On 15 July 2014 the Law Commission, an advisory public body sponsored by the Ministry of Justice, and the Scottish Law Commission presented a report to Government. The report, the culmination of eight years of consultations, included certain recommendations which we’ve detailed below, together with a draft Bill – the Insurance Bill – designed to implement them.
The recommendations were intended to reform what is now considered outdated law on insurance, and covered the following areas:
- The duty of disclosure in business and other non-consumer insurance
- The law of insurance warranties
- Insurers’ remedies for fraudulent claims
- Late payment of insurance claims
The reforms are intended to become the default for business insurance with parties free to come to their own agreement on alternative arrangements in their insurance contracts, as long as it is done so transparently.
100-Year Old Law Still Governs Commercial Insurance
It may surprise you to learn that much of the law in force today surrounding insurance is governed by the Marine Insurance Act 1906. Whilst a little confusing because it appears to relate to marine law, what actually happened was the principles of the Act were adopted across all non-consumer insurance because it was felt they reflected common law.
However, it has been suggested and agreed – due to the fact that the principles date back to the 18th and 19th centuries – that this law is now seriously out of date and not in line with today’s commercial practices.
We will discuss how the Insurance Bill will affect insurance warranties, fraudulent claims and late payment of claims in future posts. For this post we are focusing on duty of disclosure, as we believe this is the most daunting issue for businesses when arranging insurance.
Duty of Disclosure: A Major Issue When Arranging Insurance
The 1906 Act puts a duty on those taking out a policy to disclose to the insurer ‘every material circumstance’ that could ‘influence the judgement of a prudent insurer’ in setting a premium or deciding whether to take on a risk.
But how many business owners could realistically know what might ‘influence a prudent insurer’? Not many and certainly the minority. Yet the penalties for failing to disclose such information when arranging insurance are tough. Say you fail to disclose something that you didn’t even consider was important or relevant; the insurer could then refuse a claim based on this law.
The Law Commission and Scottish Law Commission recognised a number of issues with the law based on the 1906 Act. These included a poor understanding of the duty of disclosure and lack of knowledge of how to comply with it. They also identified other problems including the fact that underwriting is encouraged at claims stage and that the remedy for failing to disclose is too tough.
In response to these issues, the Commission has put forward a number of recommendations, including ditching the duty of disclosure in favour of a ‘duty of fair presentation’ which would cover what should be disclosed and how to disclose it, as well as providing a regime of balanced remedies in the event of a breach by the policyholder.

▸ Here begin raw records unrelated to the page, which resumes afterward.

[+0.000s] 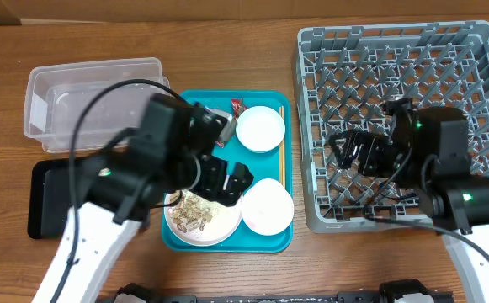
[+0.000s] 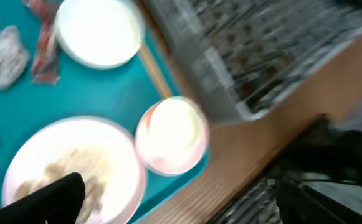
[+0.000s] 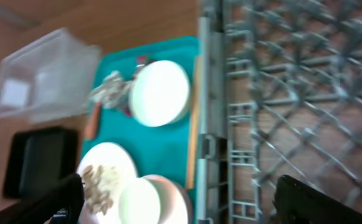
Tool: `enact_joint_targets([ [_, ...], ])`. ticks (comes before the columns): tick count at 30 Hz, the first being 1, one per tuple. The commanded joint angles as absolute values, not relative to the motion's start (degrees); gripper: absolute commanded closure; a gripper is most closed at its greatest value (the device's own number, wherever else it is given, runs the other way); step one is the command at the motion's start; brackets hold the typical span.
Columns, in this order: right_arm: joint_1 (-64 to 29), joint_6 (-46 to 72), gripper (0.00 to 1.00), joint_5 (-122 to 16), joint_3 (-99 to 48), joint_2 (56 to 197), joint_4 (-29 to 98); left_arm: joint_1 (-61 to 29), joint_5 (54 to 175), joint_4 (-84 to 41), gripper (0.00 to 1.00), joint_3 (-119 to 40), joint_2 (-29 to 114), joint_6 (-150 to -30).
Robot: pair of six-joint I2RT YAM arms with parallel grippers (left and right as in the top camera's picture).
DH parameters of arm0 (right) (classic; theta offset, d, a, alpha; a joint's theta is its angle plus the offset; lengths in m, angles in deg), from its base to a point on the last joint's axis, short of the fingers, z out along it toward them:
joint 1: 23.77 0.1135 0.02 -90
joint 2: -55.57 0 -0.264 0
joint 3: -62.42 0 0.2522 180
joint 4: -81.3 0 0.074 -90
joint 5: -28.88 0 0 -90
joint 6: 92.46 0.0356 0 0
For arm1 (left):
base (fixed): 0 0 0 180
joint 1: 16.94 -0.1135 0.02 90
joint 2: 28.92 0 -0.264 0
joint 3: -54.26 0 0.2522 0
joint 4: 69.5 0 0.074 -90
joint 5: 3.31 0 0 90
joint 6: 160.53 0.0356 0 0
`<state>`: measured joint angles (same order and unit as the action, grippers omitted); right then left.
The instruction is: Sort waste into correct bins and load items into the dishwasher
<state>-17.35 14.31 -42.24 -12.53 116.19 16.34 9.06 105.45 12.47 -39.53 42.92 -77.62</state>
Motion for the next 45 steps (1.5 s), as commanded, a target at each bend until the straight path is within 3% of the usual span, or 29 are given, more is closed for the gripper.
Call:
enact_joint_targets([
  [1, -17.5, 18.8, 0.0, -48.1, -14.1, 115.7, 16.9, 10.3, 94.0, 13.0, 0.0, -40.6, 44.6, -82.5],
  [9, -17.5, 18.8, 0.0, -48.0, -14.1, 115.7, 16.7, 12.4, 97.3, 12.8, 0.0, -38.0, 50.5, -82.4],
  [16, -17.5, 18.8, 0.0, -48.1, -14.1, 115.7, 17.3, 18.3, 93.9, 12.3, 0.13, -35.0, 59.7, -82.4],
  [25, -17.5, 18.8, 0.0, -48.0, -14.0, 115.8, 17.3, 18.8, 95.1, 6.0, 0.23, -34.6, 67.8, -81.7],
  [30, -17.5, 18.8, 0.0, -48.0, -14.0, 115.8, 17.7, 19.2, 100.4, 1.7, 0.51, -34.6, 70.5, -81.2],
  [34, -17.5, 18.8, 0.0, -48.0, -14.0, 115.8, 17.6, 20.2, 96.8, 2.3, 0.52, -34.6, 73.3, -81.3],
  [35, -17.5, 18.8, 0.0, -48.0, -14.0, 115.8, 17.7, 20.4, 96.5, 2.4, 0.56, -34.6, 74.3, -81.3],
  [41, -17.5, 18.8, 0.0, -48.0, -14.0, 115.8, 17.7, 20.4, 99.5, 2.7, 0.96, -35.0, 75.5, -81.5],
  [45, -17.5, 18.8, 0.0, -48.0, -14.0, 115.8, 17.7, 20.1, 101.0, 5.2, 0.96, -37.7, 73.0, -82.8],
])
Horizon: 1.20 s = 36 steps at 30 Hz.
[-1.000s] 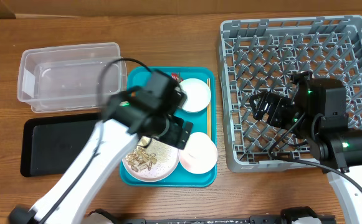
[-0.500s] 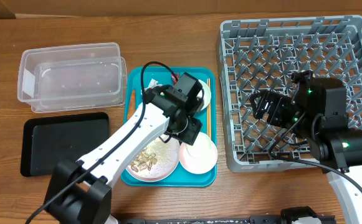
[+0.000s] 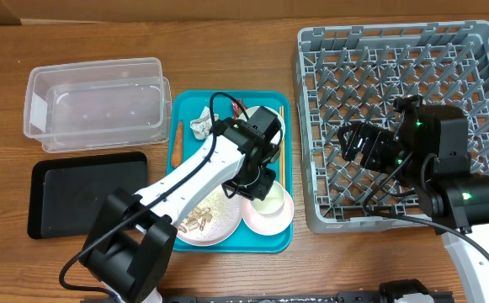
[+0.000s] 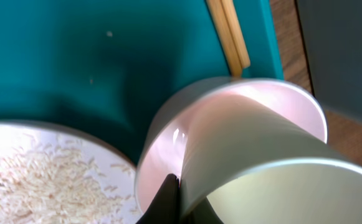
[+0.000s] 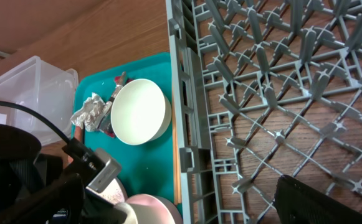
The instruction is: Sort waste into correct bins and load items into the dishwasher
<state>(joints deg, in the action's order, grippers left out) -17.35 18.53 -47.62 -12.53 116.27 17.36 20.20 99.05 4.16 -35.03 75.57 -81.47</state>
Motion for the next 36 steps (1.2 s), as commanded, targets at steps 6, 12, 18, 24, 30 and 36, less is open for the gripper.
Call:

The Insurance Bill was introduced in the House of Lords on 17 July 2014. A second reading took place on 30 July and the Bill has been committed to a Special Public Bill Committee.
As mentioned there are other important aspects that as a business and commercial insurance policyholder you will be interested to learn, and we will discuss those in future posts.
The Insurance Bill: Good News for Businesses
Current law really does not reflect the expectations of businesses looking to buy insurance policies and often leads to disputes between insurers and policyholders which can cost a fortune and cause unnecessary delays and ambiguity over whether a claim will be honoured.
We believe the Insurance Bill will bring clarity for business owners seeking insurance, improve the quality of insurance products available and discourage businesses from buying based on price alone.
We will round this post off with a quote from Andrea Leadsom MP, economic secretary to the Treasury, which we feel sums up the Insurance Bill:
“Britain’s insurance industry is a major success story, employing over 300,000 people across the country, helping millions of British people and businesses every day and exporting across the globe. This government wants the industry to continue to grow and provide better services to customers, which is why we need to bring insurance contract law into the 21st century. The Insurance Bill is an important step in that direction.”